WHAT THE EXERCISE ASKS =
Transcribe all of the records precisely as they are presented.

_ _ _ _ _

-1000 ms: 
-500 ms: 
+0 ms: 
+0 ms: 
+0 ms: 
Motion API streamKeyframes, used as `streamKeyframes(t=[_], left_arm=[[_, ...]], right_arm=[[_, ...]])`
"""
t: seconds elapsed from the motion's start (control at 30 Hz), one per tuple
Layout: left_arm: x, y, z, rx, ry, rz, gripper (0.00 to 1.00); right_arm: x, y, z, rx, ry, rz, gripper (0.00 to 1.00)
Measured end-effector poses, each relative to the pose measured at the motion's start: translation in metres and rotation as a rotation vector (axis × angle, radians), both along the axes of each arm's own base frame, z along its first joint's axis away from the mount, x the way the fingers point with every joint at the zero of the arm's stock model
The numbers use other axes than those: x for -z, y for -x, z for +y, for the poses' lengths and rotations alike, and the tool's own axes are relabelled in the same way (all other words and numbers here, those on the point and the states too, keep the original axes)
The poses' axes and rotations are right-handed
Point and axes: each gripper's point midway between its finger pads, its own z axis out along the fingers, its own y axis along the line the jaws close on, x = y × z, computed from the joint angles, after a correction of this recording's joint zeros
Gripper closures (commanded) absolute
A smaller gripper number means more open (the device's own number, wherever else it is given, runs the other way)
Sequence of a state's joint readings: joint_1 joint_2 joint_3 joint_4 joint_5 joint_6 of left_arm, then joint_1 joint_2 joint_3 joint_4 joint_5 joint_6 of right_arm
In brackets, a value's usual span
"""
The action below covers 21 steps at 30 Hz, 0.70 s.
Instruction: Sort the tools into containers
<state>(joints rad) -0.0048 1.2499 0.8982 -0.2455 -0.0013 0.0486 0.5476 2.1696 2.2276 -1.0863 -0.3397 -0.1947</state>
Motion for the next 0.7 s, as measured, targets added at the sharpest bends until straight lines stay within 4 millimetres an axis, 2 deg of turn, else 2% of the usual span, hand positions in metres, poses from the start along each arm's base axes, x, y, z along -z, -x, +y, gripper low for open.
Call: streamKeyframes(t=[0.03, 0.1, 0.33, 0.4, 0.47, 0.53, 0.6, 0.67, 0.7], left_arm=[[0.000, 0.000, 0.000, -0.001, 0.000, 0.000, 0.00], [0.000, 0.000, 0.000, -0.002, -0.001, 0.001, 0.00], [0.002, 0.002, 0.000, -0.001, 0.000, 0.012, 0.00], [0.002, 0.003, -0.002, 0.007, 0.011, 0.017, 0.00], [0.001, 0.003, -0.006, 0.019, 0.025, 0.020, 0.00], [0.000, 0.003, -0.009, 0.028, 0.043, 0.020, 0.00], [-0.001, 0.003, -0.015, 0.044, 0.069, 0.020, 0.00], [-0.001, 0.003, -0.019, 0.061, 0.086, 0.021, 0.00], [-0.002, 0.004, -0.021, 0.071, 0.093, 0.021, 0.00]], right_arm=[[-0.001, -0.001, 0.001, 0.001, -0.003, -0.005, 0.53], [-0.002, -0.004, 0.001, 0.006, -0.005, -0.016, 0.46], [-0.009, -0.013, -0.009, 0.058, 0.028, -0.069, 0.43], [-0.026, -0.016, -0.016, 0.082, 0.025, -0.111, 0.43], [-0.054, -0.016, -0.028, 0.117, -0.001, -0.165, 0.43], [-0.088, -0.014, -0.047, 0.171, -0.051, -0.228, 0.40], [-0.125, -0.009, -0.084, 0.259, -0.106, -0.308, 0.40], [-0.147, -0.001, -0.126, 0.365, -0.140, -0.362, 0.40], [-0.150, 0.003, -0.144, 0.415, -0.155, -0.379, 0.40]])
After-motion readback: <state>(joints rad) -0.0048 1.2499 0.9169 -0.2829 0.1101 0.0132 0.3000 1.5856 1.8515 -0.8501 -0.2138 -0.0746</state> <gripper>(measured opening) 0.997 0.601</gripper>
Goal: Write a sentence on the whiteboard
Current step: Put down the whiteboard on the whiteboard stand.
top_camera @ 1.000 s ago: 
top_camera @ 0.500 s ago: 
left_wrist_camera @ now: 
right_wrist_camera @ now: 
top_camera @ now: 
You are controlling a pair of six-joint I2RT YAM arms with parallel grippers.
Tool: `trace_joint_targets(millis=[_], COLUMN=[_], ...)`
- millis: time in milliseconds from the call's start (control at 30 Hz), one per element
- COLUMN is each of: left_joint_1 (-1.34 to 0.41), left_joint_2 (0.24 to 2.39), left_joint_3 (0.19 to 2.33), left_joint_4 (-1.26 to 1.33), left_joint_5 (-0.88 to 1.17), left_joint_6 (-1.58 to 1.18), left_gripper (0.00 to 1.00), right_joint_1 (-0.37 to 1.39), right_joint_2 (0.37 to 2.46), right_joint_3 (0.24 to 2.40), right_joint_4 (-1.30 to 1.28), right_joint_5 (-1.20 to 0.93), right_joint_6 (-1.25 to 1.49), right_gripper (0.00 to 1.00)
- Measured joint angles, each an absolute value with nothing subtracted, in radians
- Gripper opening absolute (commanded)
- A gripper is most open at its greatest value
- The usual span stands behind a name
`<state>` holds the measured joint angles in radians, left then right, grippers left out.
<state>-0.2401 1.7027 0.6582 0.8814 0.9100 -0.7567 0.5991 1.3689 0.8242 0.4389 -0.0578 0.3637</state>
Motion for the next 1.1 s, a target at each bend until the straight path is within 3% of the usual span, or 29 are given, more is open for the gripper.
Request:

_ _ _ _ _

ANSWER BOX =
-1000 ms: 
-500 ms: 
+0 ms: 
+0 ms: 
+0 ms: 
Motion API streamKeyframes, used as `streamKeyframes(t=[_], left_arm=[[_, ...]], right_arm=[[_, ...]])`
"""
t: seconds elapsed from the motion's start (control at 30 Hz), one per tuple
Layout: left_arm: x, y, z, rx, ry, rz, gripper (0.00 to 1.00); right_arm: x, y, z, rx, ry, rz, gripper (0.00 to 1.00)
Measured end-effector poses, each relative to the pose measured at the motion's start: translation in metres and rotation as a rotation vector (axis × angle, radians), both along the axes of each arm's own base frame, z along its first joint's axis away from the mount, x the way the fingers point with every joint at the zero of the arm's stock model
The numbers use other axes than those: x for -z, y for -x, z for +y, for the poses' lengths and rotations alike, and the tool's own axes are relabelled in the same way (all other words and numbers here, those on the point and the states too, keep the original axes)
The poses' axes and rotations are right-handed
Point and axes: each gripper's point midway between its finger pads, its own z axis out along the fingers, its own y axis along the line the jaws close on, x = y × z, computed from the joint angles, after a correction of this recording's joint zeros
Gripper closures (commanded) absolute
A smaller gripper number means more open (the device's own number, wherever else it is given, runs the other way)
Sequence of a state's joint readings: joint_1 joint_2 joint_3 joint_4 joint_5 joint_6 of left_arm, then joint_1 joint_2 joint_3 joint_4 joint_5 joint_6 of right_arm
In brackets, a value's usual span
"""
The action below covers 21 steps at 30 Hz, 0.70 s.
Instruction: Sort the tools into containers
<state>(joints rad) -0.0048 1.2499 0.8982 -0.2455 -0.0013 0.0486 0.5476 2.1696 2.2276 -1.0863 -0.3397 -0.1947</state>
Motion for the next 0.7 s, as measured, targets added at the sharpest bends until straight lines stay within 4 millimetres an axis, 2 deg of turn, else 2% of the usual span, hand positions in metres, poses from the start along each arm's base axes, x, y, z along -z, -x, +y, gripper low for open.
Call: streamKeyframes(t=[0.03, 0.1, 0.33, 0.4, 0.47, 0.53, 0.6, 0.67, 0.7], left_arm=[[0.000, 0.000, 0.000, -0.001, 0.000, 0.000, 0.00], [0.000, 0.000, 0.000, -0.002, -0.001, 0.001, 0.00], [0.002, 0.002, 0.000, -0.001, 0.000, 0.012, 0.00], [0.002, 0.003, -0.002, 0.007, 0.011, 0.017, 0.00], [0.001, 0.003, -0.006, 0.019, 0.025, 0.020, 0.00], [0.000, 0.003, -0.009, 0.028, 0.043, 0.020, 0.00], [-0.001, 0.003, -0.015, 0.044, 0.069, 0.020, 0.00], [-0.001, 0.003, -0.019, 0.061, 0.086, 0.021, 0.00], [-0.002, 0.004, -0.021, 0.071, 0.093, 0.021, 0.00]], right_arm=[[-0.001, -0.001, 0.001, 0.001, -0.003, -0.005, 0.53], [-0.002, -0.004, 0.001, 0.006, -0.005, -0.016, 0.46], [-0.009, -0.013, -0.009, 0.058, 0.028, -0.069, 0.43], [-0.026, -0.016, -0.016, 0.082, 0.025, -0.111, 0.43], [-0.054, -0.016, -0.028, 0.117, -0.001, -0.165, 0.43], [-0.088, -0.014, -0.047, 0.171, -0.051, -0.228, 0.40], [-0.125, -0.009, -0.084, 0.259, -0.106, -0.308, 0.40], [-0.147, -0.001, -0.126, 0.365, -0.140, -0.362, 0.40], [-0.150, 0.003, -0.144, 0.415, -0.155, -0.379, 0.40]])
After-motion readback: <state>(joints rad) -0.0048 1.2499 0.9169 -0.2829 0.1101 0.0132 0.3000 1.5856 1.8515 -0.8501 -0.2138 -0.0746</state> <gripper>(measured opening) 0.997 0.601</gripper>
Goal: Write a sentence on the whiteboard
Current step: Put down the whiteboard on the whiteboard stand.
top_camera @ 1.000 s ago: 
top_camera @ 0.500 s ago: 
left_wrist_camera @ now: 
right_wrist_camera @ now: 
top_camera @ now: 
You are controlling a pair of six-joint I2RT YAM arms with parallel grippers.
Tool: `trace_joint_targets(millis=[_], COLUMN=[_], ...)`
- millis: time in milliseconds from the call's start (control at 30 Hz), one per element
- COLUMN is each of: left_joint_1 (-1.34 to 0.41), left_joint_2 (0.24 to 2.39), left_joint_3 (0.19 to 2.33), left_joint_4 (-1.26 to 1.33), left_joint_5 (-0.88 to 1.17), left_joint_6 (-1.58 to 1.18), left_gripper (0.00 to 1.00), right_joint_1 (-0.37 to 1.39), right_joint_2 (0.37 to 2.46), right_joint_3 (0.24 to 2.40), right_joint_4 (-1.30 to 1.28), right_joint_5 (-1.20 to 0.93), right_joint_6 (-1.25 to 1.49), right_gripper (0.00 to 1.00)
- Measured joint angles, each an absolute value with nothing subtracted, in radians
- Gripper opening absolute (commanded)
- A gripper is most open at its greatest value
- The usual span stands behind a name
`<state>` holds the measured joint angles in radians, left then right, grippers left out.
<state>-0.2401 1.7027 0.6582 0.8814 0.9100 -0.7567 0.5991 1.3689 0.8242 0.4389 -0.0578 0.3637</state>
Motion for the next 1.1 s, a target at each bend until the straight path is within 3% of the usual span, or 29 are given, more is open for the gripper.
Request:

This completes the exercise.